Let me take you back to the beginning. When I first applied for my NIHR fellowship I had to put down a training plan – and cost for this – in my application. At my consequent interview one of the points made by the reviewers was that I would need more training in trials and mixed methods. To this end I have sought out various training opportunities to equip me with more of these skills. Frequently this has meant attending courses not entirely designed for the likes of speech and language therapists. But (I reflect frequently) this isn’t anything new for an SLT. We are often in the minority and by now I quite enjoy the challenge of trying to apply other perspectives to our work- or tweaking concepts to suit what we do!
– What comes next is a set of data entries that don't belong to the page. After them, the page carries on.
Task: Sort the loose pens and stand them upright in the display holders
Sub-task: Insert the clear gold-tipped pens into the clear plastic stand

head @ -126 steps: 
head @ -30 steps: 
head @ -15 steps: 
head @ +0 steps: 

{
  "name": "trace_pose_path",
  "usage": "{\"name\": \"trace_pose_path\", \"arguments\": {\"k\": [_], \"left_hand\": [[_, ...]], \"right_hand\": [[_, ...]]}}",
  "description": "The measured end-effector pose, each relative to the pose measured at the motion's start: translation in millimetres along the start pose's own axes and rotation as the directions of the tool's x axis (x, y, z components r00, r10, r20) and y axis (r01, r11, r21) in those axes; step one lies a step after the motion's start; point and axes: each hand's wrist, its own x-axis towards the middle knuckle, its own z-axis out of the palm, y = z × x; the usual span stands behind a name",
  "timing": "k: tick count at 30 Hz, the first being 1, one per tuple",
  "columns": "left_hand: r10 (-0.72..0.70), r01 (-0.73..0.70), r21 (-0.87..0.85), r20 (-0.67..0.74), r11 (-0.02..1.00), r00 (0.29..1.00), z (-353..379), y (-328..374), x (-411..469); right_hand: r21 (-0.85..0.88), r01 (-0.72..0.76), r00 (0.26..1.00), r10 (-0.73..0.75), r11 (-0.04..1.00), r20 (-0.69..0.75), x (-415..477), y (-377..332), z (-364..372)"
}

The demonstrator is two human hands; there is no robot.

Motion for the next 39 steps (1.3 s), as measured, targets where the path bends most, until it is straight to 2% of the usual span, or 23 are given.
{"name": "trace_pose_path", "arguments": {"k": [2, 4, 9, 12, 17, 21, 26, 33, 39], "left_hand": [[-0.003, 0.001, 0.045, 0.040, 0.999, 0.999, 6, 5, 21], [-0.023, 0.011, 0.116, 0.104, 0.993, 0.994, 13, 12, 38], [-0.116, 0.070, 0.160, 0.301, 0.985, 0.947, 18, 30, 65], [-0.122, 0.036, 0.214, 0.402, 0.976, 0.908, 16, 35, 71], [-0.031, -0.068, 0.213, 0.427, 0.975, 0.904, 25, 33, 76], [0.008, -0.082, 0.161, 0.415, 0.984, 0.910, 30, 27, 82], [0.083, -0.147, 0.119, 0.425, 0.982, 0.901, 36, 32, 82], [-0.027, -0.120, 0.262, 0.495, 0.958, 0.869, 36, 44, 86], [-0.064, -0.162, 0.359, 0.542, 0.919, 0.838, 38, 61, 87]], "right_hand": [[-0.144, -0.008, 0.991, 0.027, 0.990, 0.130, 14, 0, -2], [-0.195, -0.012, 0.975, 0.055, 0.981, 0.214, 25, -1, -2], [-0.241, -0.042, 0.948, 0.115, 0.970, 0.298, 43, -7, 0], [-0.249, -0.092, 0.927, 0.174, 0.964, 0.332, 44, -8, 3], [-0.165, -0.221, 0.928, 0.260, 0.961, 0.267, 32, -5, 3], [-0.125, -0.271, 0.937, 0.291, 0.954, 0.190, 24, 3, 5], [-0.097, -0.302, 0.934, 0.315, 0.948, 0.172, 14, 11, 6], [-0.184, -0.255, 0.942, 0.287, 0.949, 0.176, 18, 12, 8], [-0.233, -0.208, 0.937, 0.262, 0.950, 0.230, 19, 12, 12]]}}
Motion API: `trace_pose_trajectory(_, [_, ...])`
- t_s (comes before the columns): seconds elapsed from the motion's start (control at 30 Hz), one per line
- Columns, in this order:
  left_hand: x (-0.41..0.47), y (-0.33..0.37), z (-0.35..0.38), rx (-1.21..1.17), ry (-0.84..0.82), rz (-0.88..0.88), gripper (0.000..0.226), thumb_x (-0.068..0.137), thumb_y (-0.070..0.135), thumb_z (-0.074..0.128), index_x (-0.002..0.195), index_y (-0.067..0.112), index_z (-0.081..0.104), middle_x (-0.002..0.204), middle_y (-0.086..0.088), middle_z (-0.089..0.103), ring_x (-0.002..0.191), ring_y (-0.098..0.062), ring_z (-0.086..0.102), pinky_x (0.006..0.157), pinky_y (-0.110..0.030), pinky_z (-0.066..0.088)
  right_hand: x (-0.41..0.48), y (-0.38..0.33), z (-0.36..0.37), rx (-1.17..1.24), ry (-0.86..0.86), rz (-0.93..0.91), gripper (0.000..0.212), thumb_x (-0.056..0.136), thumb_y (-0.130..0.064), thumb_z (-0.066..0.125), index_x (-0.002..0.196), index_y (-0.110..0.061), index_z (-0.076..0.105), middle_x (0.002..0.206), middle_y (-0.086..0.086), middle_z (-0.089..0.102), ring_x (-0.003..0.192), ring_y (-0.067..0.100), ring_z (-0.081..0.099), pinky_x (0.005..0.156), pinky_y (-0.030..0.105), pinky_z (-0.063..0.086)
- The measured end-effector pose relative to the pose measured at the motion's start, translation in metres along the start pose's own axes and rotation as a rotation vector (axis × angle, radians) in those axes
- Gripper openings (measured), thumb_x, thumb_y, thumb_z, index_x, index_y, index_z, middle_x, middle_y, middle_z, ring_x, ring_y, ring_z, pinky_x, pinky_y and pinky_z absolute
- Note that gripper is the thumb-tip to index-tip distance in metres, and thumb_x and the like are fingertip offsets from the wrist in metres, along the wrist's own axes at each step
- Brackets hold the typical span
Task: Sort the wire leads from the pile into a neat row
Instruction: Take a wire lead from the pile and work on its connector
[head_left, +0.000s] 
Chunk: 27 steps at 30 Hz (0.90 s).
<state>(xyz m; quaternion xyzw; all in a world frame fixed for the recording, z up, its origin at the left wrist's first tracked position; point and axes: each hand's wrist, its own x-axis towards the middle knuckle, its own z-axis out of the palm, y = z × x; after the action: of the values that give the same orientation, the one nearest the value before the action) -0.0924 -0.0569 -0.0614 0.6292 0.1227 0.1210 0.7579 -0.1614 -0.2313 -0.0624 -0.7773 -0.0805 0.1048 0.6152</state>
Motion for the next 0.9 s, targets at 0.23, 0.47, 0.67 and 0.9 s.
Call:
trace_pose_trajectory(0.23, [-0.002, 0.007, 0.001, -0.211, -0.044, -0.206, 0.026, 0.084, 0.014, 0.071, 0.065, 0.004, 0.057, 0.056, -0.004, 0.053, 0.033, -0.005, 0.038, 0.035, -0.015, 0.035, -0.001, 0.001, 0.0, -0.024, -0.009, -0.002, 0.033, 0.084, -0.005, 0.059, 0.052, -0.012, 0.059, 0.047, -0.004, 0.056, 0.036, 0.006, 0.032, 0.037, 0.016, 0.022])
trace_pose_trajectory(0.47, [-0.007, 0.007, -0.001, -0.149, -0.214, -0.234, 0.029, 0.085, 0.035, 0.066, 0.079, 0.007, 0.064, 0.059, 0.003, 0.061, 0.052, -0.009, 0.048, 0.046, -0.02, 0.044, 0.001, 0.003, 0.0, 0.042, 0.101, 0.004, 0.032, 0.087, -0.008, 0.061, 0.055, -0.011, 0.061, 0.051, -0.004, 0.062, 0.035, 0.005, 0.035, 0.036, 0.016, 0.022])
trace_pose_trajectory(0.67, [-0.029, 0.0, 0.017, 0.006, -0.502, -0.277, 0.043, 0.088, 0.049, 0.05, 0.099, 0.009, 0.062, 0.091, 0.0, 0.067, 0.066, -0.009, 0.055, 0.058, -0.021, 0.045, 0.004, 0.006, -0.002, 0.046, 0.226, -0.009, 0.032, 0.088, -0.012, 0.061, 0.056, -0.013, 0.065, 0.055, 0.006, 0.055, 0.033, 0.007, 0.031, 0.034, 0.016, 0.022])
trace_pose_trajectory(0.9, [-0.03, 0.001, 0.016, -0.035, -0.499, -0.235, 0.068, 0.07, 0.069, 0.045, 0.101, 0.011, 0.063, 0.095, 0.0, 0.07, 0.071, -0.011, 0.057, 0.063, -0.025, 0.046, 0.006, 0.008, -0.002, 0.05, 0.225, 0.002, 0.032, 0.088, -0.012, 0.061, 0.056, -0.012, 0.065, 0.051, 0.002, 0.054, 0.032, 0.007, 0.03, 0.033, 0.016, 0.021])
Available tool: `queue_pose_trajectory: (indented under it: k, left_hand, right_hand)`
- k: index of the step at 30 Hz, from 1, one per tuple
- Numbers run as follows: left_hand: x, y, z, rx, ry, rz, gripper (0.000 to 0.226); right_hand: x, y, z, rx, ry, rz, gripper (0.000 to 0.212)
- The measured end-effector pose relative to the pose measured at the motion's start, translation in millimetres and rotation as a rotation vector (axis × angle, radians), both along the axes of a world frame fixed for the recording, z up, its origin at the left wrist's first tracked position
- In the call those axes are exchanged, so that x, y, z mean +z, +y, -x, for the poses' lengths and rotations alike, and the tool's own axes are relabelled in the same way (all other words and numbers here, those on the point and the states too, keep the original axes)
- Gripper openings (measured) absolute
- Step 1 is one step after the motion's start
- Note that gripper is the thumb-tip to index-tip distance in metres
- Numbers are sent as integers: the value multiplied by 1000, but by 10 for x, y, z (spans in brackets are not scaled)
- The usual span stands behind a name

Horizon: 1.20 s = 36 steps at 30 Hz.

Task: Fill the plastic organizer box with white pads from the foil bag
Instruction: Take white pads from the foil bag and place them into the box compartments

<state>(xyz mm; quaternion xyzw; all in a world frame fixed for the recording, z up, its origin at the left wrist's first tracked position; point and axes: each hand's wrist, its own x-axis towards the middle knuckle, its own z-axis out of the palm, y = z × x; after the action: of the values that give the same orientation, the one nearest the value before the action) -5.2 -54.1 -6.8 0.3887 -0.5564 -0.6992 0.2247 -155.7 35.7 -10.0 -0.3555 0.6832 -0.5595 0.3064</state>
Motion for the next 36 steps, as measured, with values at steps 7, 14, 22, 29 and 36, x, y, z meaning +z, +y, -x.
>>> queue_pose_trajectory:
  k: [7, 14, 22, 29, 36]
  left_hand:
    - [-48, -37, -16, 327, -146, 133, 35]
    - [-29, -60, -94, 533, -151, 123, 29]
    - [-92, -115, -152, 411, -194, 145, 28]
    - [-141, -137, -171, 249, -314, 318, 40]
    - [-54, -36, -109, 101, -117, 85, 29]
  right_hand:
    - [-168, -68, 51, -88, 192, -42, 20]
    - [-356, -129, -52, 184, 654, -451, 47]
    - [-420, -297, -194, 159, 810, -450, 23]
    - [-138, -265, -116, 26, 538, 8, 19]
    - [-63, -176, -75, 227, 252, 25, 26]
To address some of this feedback from the reviewers I recently attended a couple of half day courses designed for people involved in running cancer trials. One of the most important reflections I made during this course was around culture. The course facilitator explained that around 20 years ago there were real difficulties recruiting people to participate in cancer research, Consequently the National Clinical Research Networks were set up. As a consequence of this organisation ( who provide research nurses and so forth to help recruit and collect data) it has become part of routine culture for people to participate in cancer research and around 1 in 6 people with cancer now participate in research. At present we have no such figures for SLT. There are lots of barriers to research in clinical SLT practice. Including culture – perhaps we need to consider how we can address some of these issues. Perhaps we actually need to do more research and more trials in clinical settings to break down this culture.
But culture is not the only barrier. Going on this course challenged my thoughts on what else we could borrow from the cancer trialists. Here are some of my reflections:
- For starters we need quite a large number of fairly homogenous patients to do a proper RCT. Or perhaps not. Perhaps simply using well matched or groups that are evenly heterogenous. Never the less we need quite a few people- perhaps we need to be attempting more multi-site and international collaborations?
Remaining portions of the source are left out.